To do: Search the records for the string "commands", then copy each line where it appears.

#### Data for review

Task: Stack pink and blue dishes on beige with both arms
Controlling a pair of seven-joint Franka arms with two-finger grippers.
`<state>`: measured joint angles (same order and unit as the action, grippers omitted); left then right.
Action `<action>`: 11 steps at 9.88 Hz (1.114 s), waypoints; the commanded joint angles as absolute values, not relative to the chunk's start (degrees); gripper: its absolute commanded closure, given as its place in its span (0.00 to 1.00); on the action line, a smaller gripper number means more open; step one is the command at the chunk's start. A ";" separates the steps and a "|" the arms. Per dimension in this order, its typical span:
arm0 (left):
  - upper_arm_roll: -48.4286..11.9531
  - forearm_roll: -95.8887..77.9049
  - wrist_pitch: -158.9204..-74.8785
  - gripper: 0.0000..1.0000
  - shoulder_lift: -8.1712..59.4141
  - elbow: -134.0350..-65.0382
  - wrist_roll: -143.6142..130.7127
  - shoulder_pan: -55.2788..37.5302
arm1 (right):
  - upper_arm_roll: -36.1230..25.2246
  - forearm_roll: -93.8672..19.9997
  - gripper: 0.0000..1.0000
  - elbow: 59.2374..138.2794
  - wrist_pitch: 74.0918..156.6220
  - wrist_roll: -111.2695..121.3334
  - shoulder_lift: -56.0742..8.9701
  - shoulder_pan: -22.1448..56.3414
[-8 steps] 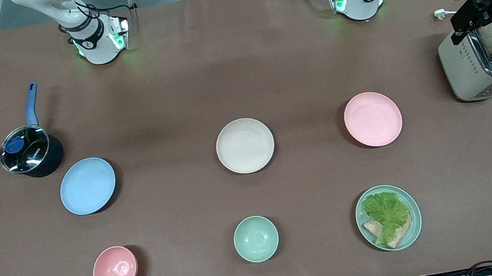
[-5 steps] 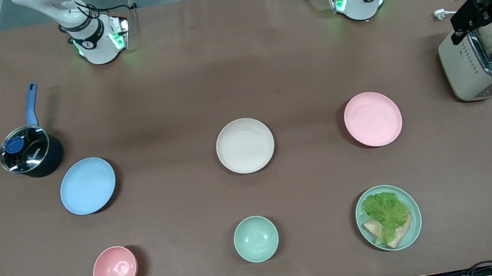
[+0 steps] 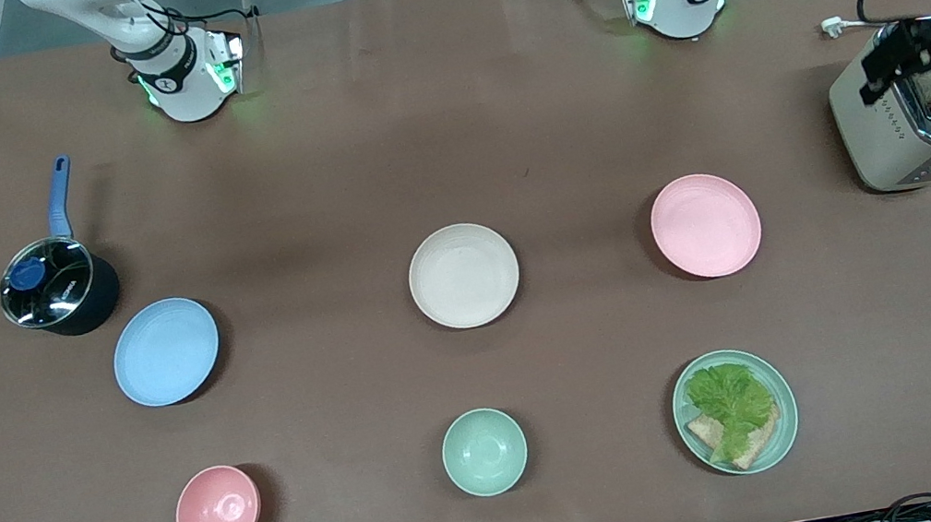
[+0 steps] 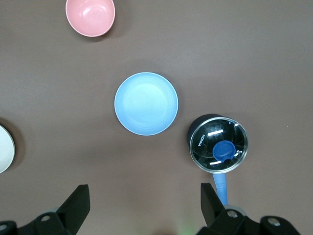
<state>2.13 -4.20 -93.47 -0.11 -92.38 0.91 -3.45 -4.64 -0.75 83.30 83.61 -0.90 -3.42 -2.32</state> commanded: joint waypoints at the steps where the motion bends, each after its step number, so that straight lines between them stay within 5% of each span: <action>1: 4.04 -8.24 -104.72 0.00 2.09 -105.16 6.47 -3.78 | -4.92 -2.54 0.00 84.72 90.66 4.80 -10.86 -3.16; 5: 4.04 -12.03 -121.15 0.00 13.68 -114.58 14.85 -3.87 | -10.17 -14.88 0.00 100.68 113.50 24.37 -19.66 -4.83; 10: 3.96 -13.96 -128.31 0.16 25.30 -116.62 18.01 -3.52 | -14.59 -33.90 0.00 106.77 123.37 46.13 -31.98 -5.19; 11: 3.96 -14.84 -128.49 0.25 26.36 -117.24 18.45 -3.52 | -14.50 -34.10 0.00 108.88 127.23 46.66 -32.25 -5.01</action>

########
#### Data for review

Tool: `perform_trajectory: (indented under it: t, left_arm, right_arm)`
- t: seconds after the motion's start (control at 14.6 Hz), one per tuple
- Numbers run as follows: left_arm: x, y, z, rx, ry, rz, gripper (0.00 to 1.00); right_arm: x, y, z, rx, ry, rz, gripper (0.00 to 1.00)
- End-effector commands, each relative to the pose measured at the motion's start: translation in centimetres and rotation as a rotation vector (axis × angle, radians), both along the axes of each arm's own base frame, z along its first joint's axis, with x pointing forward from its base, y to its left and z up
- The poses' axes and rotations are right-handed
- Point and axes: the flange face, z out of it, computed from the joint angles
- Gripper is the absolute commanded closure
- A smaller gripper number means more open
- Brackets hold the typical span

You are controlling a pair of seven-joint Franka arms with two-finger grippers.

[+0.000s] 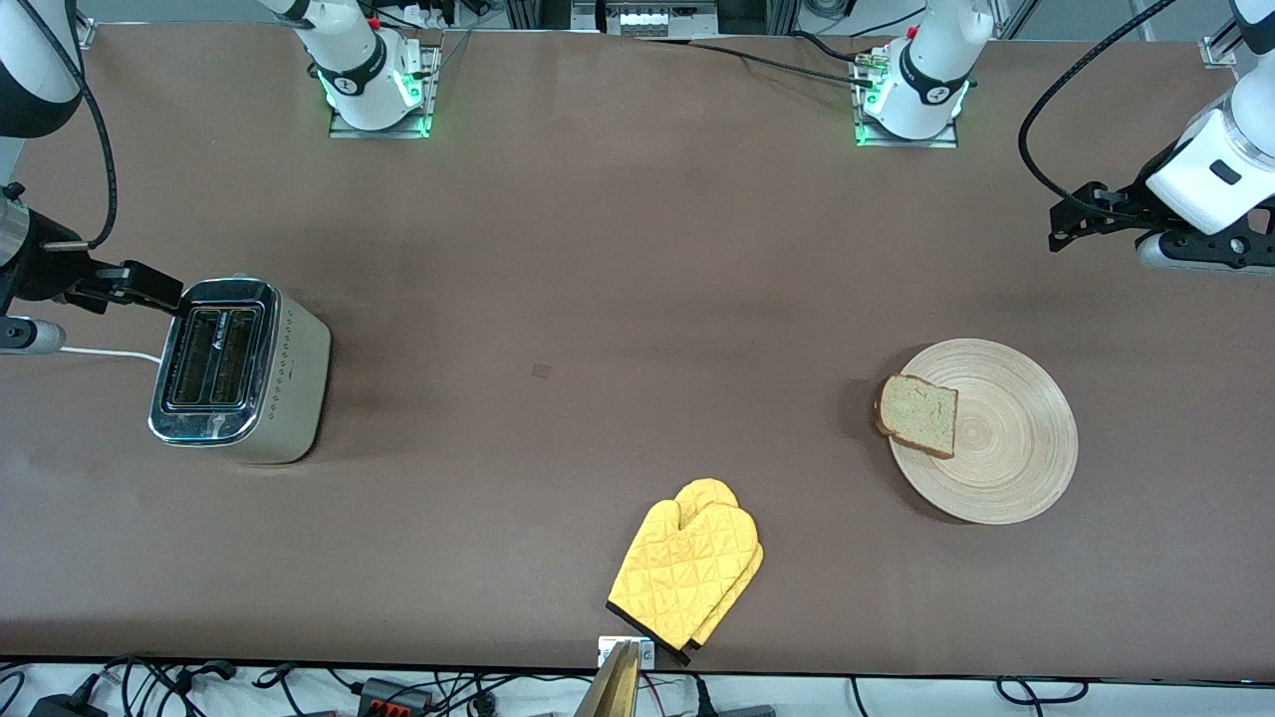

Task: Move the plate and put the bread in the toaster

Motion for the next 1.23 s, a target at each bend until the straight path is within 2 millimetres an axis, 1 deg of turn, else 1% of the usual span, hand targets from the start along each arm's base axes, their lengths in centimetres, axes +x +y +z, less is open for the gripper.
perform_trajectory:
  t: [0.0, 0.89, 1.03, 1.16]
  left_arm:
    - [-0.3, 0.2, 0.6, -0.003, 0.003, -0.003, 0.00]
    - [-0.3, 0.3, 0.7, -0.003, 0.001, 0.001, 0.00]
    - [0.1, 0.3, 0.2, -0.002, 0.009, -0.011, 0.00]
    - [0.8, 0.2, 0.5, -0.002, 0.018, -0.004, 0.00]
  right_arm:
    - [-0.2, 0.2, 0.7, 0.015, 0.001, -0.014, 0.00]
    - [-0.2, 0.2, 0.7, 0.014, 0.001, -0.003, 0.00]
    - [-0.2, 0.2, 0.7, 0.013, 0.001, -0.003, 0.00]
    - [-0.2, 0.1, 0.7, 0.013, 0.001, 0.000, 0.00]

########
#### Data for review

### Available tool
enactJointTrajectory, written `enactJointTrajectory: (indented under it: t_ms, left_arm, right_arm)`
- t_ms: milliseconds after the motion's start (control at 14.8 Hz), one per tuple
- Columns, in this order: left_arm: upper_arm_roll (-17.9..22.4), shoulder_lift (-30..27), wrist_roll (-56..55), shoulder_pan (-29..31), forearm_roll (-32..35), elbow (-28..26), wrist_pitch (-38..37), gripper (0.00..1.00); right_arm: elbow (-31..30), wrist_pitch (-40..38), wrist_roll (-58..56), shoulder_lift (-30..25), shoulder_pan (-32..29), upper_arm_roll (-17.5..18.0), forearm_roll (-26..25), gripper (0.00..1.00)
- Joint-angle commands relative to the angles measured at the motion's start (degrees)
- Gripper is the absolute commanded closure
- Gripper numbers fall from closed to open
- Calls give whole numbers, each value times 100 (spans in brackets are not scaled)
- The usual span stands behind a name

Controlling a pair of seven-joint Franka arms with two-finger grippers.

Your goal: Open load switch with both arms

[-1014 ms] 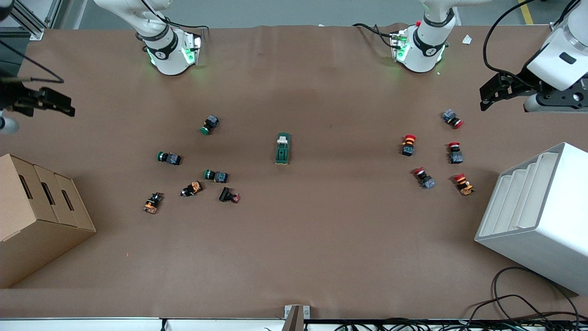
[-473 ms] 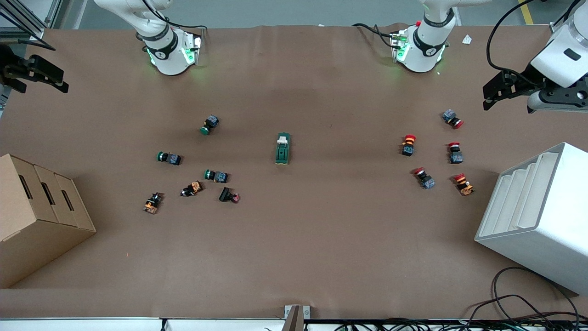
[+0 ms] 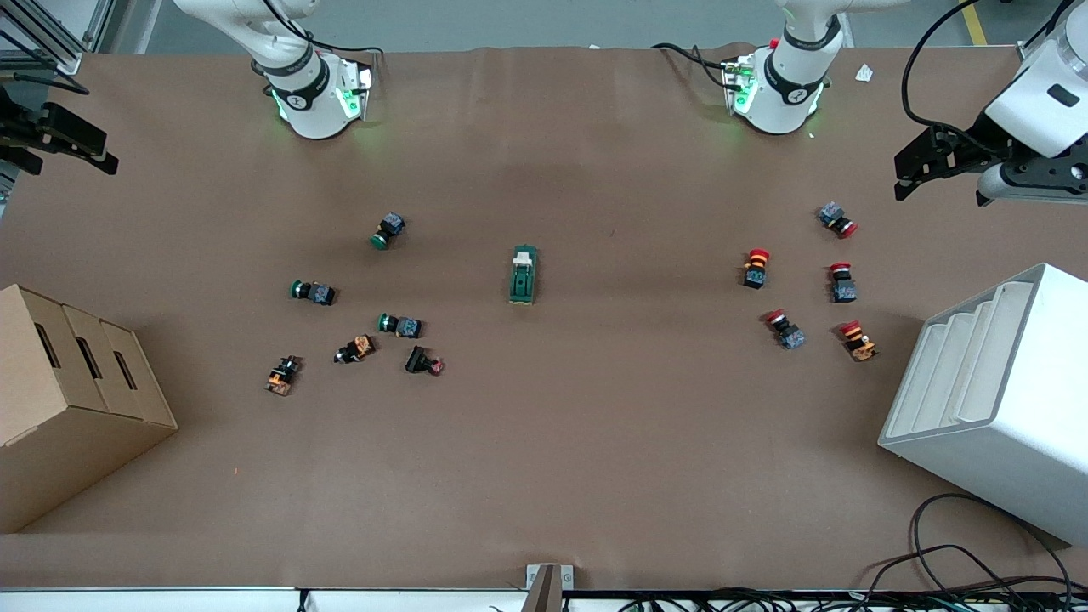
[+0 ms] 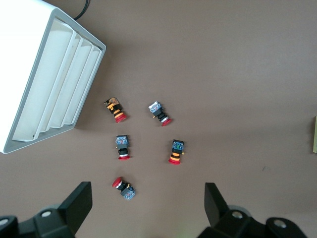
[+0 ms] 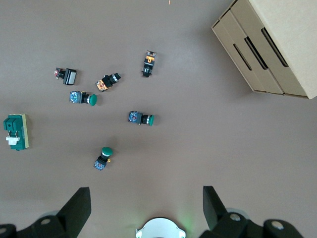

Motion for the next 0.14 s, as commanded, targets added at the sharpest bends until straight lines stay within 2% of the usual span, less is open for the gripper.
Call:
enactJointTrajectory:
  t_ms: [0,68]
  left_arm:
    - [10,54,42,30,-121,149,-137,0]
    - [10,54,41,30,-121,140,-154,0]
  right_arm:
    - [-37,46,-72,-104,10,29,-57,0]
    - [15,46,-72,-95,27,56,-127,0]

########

Response area:
- End-effector commands, each relative to the pose measured at the motion's start: translation in centimetres and rotation as a rotation vector (axis × angle, radians), both along the axes of each arm's own base frame, z along its first joint's axis, with x pointing forward from its base, y to its left and z up
- Joint-angle commands relative to the angles measured at the motion's start (degrees)

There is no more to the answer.